If you are using ORT in your organization, please add your organization's name to the alphabetically sorted table below. This really helps the project to gain momentum and credibility. It is a small contribution back to the project with a big impact.
| Organization | Contact | Description of Use |
|---|---|---|
| Alliander | ospo@alliander.com | Alliander is mainly interested in the security side of the software supply chain. Alliander uses multiple tools and has evaluated even more, but currently ORT is unbeaten. ORT provides accurate and detailed scan results and allows us to define a thorough policy to use in evaluation. We are currently working to adopt ORT for thorough scans in addition to other tools. We are working with the community to get ORT running in GitHub Actions. |
| Cariad SE | oss@cariad.technology | Cariad uses ORT as the central orchestrator for end-to-end license and OSS compliance tooling with customized reports and data automation. All data produced is used by several services across the group. |
| Deutsche Telekom AG | daniel.eder@magenta.at | Deutsche Telekom is in the process of adopting ORT as part of our CI/CD chain and is working on a custom ORT reporter in our ORT fork. |
| Double Open | support@doubleopen.org | Double Open pilots in offering a SaaS solution to address Open Source compliance matters in a holistic workflow based on ORT. |
| EPAM Systems | opensource@epam.com | EPAM engineering teams can use ORT to check the licensing and security of their projects and to generate a Software Bill of Materials (SBOM). EPAM also uses ORT to help its clients with their Open Source challenges and provides a wide range of commercial support services around ORT. |
| HERE Technologies | opensource@here.com | HERE Technologies uses ORT to generate SBOMs for all its products and to manage licensing risks. |
| Porsche AG | Open_Source_Office@porsche.de | Porsche AG started using ORT in the year 2020 where we utilize ORT as a core service for FOSS Compliance and FOSS Vulnerabilities. Our approach is to run ORT as a service decentrally by logically decoupling the analyzer and scanner steps, where the Product Development Team takes the responsibility for running the analyzer and the Open Source Program Office takes the responsibility for running the scanner, curation, and report consolidation for auditing. |
| Robert Bosch GmbH | osm@bosch.com | Bosch is using ORT as a central Open-Source compliance and SBOM tool. ORT is used to assess Bosch's software products to ensure compliance regarding Open Source packages and code snippets.
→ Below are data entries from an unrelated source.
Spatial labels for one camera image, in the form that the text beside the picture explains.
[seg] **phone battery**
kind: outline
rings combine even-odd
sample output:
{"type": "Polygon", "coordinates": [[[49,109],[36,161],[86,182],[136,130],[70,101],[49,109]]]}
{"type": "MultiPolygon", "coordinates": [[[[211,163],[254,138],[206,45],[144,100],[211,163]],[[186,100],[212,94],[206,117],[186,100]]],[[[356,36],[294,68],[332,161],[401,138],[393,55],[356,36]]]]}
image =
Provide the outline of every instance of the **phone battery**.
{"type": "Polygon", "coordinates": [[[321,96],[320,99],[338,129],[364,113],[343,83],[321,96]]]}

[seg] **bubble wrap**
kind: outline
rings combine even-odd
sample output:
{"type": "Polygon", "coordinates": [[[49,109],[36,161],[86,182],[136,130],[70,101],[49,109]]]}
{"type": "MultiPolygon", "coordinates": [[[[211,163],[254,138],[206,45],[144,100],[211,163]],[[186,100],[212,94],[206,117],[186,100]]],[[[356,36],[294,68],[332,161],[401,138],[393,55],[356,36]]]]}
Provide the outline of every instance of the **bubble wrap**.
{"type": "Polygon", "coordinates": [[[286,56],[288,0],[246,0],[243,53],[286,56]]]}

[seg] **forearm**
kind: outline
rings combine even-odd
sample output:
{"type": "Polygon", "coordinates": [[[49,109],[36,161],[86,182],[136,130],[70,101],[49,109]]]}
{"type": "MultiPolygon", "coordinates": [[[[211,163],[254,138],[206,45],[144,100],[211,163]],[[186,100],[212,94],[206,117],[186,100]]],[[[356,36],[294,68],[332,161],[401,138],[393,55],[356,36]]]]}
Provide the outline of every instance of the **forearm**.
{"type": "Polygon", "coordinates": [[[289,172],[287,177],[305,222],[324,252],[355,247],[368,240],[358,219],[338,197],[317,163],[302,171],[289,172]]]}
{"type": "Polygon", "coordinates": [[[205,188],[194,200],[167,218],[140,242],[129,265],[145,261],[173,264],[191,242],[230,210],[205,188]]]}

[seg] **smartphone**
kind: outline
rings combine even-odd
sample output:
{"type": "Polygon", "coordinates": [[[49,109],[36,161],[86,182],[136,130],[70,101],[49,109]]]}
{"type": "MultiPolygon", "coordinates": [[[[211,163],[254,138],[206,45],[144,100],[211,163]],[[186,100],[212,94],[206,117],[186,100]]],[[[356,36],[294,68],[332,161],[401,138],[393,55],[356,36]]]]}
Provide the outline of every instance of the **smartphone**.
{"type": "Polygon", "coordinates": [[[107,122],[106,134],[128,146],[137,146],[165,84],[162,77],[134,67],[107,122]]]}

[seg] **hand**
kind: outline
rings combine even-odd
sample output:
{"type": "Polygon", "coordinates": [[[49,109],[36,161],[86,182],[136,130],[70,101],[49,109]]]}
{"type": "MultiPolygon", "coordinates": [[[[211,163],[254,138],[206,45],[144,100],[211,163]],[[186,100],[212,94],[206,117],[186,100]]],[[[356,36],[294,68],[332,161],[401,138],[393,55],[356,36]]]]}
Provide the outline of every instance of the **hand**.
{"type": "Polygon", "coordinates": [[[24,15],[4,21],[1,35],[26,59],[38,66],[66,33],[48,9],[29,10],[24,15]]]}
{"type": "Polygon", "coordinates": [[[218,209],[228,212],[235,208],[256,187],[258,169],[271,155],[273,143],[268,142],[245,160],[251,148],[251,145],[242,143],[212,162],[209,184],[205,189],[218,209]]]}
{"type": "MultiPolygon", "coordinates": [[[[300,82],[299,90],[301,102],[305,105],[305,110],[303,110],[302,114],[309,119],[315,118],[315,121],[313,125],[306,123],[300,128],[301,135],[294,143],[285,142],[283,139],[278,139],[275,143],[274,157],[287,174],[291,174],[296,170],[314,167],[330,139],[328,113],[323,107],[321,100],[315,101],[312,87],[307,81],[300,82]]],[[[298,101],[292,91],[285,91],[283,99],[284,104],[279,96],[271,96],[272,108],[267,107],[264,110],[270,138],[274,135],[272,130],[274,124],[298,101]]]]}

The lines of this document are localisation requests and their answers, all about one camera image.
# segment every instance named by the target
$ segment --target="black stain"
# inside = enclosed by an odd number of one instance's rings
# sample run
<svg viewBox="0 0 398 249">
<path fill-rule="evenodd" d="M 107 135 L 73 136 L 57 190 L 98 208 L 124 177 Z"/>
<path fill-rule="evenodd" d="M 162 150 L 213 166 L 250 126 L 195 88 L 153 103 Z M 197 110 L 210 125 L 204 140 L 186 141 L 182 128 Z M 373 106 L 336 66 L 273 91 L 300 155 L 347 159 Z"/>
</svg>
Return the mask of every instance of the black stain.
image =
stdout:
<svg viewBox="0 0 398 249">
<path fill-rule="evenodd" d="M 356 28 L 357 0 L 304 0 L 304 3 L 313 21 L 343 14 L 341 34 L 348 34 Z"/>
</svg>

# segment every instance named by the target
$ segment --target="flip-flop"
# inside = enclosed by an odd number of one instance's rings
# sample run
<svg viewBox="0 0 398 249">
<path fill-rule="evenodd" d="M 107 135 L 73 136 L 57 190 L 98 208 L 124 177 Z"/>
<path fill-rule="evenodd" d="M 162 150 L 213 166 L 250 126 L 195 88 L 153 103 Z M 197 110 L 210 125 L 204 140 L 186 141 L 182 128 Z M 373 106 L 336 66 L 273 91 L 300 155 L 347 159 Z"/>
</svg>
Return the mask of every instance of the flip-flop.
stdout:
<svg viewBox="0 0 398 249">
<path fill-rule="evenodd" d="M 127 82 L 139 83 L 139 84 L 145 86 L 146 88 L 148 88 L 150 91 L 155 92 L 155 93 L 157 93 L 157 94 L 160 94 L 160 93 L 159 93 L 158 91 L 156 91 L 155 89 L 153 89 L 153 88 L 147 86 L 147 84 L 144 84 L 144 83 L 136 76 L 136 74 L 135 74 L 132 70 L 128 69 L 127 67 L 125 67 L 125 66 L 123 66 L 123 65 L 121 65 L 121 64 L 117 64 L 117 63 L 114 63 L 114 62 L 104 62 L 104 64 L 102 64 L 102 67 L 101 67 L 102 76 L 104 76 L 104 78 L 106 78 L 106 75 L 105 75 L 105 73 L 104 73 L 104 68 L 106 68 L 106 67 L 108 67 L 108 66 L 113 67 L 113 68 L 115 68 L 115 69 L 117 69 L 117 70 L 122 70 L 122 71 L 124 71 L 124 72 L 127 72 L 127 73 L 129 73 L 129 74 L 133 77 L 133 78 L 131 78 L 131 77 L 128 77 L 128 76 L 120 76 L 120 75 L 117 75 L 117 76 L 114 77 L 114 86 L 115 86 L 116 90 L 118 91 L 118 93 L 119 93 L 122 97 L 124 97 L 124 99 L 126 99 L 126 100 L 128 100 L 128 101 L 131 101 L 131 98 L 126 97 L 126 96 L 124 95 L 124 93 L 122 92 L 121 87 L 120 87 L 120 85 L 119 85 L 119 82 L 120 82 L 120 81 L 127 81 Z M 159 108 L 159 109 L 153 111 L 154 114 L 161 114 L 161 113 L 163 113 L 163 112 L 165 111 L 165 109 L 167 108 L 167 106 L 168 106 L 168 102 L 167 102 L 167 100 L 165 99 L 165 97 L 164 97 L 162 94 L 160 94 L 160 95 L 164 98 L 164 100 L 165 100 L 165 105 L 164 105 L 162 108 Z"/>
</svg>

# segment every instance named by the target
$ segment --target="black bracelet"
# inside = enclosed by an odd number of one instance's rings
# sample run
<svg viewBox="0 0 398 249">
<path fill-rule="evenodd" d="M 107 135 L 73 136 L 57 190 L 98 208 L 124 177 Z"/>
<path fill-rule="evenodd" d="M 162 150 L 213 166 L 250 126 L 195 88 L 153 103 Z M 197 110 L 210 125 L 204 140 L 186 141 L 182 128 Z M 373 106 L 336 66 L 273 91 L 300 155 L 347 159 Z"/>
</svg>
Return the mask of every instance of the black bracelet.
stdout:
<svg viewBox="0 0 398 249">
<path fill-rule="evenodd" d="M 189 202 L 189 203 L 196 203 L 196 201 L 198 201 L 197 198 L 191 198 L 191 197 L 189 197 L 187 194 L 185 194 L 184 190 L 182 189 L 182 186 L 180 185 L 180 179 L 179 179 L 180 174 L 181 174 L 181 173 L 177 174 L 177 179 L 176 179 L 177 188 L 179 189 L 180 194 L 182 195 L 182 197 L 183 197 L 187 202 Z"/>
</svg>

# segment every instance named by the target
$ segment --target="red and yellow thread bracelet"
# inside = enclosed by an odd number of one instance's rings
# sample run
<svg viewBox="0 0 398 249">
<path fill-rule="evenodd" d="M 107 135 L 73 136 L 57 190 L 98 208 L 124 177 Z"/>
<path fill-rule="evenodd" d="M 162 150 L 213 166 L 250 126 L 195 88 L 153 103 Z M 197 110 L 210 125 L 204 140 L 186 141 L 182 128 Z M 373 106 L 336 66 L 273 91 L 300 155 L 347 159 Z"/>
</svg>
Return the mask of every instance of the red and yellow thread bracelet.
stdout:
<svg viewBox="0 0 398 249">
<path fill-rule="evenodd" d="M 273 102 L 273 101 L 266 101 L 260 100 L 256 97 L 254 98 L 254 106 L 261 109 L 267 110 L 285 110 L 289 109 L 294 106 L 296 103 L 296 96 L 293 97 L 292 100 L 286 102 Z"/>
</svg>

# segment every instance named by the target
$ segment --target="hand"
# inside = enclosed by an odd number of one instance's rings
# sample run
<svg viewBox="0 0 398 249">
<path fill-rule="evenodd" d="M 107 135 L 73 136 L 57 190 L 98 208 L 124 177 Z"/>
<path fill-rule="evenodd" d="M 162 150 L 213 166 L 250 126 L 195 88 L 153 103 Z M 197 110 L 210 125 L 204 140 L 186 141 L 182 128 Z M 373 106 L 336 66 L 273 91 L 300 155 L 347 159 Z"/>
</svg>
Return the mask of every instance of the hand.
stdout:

Additionally, the Advisor is being used for the detection of known security vulnerabilities. |
| Sovereign Cloud Stack | scs@osb-alliance.com | We are currently in the process of evaluating how to generate a complete SBOM of our stack and secure the software supply chain. We plan to use ORT to analyze our reference implementation as well as to add ORT to our recommended operator's toolset. |